Memory Protection And Paging
The APUs will work on specific chunks of RAM set aside specifically. They can either access it or not, nothing more. There is no paging system for the APUs as there is no need for it.
The PU will likely have a normal memory protection system with paging as it'll be dealing with more complex operations (i.e. running an OS).
Replacing PCs / Emulation
A single Cell will not emulate a top end PC at the same level of performance. What it will be able to emulate is a low end PC, this is useful because many heavy processing tasks can be off-loaded to the APUs so you wont need a high end PC. This will not happen for every possible task but will be a pretty common scenario.
The emulation itself may not work on the APUs unless the instructions are vectorisable or are already in vector form (MMX, SSE).
You Program These Things In Assembly?
No, you don't program virtual machines directly either, the compiler handles that for you. This will work the same way, but for real speed you'll probably want assembler level control.
IBM already has Cell compilers in beta.
This is just hype like the PS2 chip
From reading the patent on the PS2 chip/s, the vector processing engines in the PS2 are powerful but also somewhat specialised. The Cell contains general purpose vector units, that is anything which can be vectorised will run. According to one reader the PS2 processors could have been useful for general purpose vector processing but Sony never made it available. The difference this time is the Cell will not just be used in PS3s.

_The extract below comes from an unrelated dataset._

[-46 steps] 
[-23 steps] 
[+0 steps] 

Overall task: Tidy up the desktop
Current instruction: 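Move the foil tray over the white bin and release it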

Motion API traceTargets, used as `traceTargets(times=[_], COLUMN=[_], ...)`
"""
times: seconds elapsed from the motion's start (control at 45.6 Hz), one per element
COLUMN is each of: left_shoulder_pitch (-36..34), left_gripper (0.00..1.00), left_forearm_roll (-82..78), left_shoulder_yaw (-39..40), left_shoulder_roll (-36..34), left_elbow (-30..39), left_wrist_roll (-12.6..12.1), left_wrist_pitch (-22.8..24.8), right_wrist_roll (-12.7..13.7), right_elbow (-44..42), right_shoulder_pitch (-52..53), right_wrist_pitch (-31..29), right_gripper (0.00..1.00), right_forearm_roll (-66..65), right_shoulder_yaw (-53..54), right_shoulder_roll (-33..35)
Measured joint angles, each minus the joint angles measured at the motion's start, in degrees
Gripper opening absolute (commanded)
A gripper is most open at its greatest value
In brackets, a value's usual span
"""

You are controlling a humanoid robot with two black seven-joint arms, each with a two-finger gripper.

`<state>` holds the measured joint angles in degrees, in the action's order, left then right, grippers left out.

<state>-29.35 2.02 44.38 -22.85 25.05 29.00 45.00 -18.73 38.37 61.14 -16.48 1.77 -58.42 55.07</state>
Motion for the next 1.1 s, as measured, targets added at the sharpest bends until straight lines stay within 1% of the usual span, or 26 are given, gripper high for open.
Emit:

Untested, Radical New Architecture
Actually it's not. look up Cray XMP or YMP and you'll see another parallel vector processor. The difference is they've put this on a single chip with a massively higher clock rate. What is new is the way the programs (apulets) are distributed and the fact we've never seen anything as powerful as this on the desktop.
Missing Bits
Cell V's Java
I explained the differences in part 2 but I thought of this afterwards (of course):
What would happen if you were to combine them?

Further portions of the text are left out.